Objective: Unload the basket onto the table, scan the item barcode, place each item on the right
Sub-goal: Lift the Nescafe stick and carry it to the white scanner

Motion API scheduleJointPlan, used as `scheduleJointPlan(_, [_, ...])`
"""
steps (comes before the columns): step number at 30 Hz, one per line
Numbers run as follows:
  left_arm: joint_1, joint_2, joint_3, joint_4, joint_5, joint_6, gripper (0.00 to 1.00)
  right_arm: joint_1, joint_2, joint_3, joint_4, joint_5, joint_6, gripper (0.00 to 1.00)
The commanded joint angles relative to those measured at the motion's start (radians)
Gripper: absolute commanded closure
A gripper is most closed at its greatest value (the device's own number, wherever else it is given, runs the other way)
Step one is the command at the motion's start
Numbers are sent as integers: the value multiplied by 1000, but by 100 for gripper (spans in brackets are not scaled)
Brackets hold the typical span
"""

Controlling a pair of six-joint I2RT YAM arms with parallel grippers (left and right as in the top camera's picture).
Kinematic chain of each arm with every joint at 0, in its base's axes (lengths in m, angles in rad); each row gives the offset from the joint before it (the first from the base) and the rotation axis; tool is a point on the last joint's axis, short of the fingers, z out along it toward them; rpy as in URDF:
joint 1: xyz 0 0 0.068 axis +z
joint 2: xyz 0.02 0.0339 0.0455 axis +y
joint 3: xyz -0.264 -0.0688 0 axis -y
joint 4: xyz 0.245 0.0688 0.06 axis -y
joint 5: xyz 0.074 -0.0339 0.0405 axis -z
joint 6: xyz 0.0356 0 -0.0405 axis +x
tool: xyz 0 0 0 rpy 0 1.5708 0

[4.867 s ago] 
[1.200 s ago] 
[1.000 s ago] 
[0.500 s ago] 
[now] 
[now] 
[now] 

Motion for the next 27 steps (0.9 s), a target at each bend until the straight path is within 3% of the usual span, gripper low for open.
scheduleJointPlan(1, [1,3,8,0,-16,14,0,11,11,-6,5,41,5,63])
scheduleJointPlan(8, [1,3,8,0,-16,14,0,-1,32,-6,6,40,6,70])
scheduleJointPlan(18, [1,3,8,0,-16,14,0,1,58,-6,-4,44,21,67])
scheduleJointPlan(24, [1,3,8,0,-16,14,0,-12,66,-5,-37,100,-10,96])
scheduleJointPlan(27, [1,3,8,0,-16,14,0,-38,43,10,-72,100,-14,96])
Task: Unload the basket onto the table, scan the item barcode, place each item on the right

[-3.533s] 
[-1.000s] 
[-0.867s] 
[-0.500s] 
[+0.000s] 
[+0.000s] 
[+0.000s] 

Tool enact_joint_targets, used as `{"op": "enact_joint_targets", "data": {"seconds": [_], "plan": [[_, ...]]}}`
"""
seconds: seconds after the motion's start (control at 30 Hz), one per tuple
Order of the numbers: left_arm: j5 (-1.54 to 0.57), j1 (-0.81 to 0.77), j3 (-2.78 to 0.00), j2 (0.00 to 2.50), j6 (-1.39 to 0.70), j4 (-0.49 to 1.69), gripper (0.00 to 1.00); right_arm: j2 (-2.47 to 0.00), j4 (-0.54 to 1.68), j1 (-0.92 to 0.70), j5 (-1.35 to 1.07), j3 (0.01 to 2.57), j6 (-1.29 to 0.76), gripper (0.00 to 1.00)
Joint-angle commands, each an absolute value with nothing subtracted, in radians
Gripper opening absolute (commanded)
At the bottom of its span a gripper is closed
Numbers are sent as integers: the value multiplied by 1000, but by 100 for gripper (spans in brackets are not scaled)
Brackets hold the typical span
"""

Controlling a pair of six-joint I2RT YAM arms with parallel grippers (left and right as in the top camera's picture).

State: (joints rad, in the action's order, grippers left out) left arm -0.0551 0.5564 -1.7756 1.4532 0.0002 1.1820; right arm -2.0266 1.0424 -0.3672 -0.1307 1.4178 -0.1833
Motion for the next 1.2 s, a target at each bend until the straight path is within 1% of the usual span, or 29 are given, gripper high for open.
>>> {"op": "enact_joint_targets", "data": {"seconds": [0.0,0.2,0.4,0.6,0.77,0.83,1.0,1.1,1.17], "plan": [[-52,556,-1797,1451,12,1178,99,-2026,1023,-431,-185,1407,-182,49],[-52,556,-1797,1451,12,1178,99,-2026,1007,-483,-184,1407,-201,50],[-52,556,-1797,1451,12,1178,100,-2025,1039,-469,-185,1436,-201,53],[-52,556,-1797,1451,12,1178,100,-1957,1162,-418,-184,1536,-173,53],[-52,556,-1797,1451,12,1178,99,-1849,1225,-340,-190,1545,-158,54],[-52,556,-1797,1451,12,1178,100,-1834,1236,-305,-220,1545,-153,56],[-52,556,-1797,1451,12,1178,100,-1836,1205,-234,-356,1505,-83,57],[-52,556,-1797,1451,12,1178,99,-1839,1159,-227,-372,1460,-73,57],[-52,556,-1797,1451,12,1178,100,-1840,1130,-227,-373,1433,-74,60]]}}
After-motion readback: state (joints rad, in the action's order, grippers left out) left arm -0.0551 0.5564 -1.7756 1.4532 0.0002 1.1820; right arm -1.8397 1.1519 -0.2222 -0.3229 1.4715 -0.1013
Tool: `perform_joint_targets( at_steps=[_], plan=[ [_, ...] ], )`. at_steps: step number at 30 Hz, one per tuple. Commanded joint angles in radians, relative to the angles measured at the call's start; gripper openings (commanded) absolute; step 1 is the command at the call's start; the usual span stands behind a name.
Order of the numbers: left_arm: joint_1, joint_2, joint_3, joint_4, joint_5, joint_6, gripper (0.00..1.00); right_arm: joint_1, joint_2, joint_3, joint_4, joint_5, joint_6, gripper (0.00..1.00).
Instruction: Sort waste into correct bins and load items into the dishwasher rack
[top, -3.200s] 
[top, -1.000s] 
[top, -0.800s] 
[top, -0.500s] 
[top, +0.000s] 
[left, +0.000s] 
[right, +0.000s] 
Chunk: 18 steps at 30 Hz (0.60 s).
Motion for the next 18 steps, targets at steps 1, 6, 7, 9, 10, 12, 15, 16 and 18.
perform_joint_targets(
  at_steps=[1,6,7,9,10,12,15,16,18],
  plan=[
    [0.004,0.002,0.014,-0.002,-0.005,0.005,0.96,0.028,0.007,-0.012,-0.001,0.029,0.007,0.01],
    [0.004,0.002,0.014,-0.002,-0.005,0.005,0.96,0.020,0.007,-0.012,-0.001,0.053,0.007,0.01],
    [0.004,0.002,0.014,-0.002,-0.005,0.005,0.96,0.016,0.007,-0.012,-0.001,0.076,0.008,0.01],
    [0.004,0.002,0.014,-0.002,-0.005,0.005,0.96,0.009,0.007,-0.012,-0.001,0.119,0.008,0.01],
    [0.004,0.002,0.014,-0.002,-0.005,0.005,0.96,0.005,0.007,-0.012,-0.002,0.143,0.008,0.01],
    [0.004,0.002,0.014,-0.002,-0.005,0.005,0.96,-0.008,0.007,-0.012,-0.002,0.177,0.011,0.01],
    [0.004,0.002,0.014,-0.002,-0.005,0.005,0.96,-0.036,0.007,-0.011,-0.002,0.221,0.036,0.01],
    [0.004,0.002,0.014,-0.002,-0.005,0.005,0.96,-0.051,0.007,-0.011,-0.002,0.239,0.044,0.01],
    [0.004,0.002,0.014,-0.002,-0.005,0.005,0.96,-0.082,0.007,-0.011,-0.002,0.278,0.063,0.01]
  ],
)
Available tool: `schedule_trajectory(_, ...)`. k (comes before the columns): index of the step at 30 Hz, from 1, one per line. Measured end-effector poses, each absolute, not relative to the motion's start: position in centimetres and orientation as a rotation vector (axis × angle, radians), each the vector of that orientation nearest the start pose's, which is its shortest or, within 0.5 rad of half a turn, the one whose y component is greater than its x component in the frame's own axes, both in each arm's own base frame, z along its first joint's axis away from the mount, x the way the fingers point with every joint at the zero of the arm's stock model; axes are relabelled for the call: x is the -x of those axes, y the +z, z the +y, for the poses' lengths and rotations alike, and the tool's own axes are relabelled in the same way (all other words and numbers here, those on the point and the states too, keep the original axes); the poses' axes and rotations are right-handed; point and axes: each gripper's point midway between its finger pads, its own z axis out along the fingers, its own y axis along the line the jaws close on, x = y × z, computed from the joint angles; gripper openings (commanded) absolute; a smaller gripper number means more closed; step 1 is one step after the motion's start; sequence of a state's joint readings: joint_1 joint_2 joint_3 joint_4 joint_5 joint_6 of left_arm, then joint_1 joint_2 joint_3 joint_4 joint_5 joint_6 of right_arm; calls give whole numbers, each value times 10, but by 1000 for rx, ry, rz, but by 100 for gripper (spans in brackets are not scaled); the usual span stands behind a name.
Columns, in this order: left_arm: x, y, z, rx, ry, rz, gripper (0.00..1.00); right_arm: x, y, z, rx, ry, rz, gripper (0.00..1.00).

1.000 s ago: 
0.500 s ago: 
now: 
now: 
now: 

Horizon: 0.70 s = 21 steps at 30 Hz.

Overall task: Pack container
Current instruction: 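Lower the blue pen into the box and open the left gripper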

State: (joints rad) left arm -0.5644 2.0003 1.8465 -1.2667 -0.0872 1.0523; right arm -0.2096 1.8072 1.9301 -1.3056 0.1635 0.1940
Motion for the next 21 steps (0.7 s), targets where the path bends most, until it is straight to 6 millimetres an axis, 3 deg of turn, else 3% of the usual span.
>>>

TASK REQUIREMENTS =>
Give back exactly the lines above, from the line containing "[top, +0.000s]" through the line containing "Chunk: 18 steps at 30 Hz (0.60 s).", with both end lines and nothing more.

REPLY TO THE TASK =>
[top, +0.000s] 
[left, +0.000s] 
[right, +0.000s] 
Chunk: 18 steps at 30 Hz (0.60 s).

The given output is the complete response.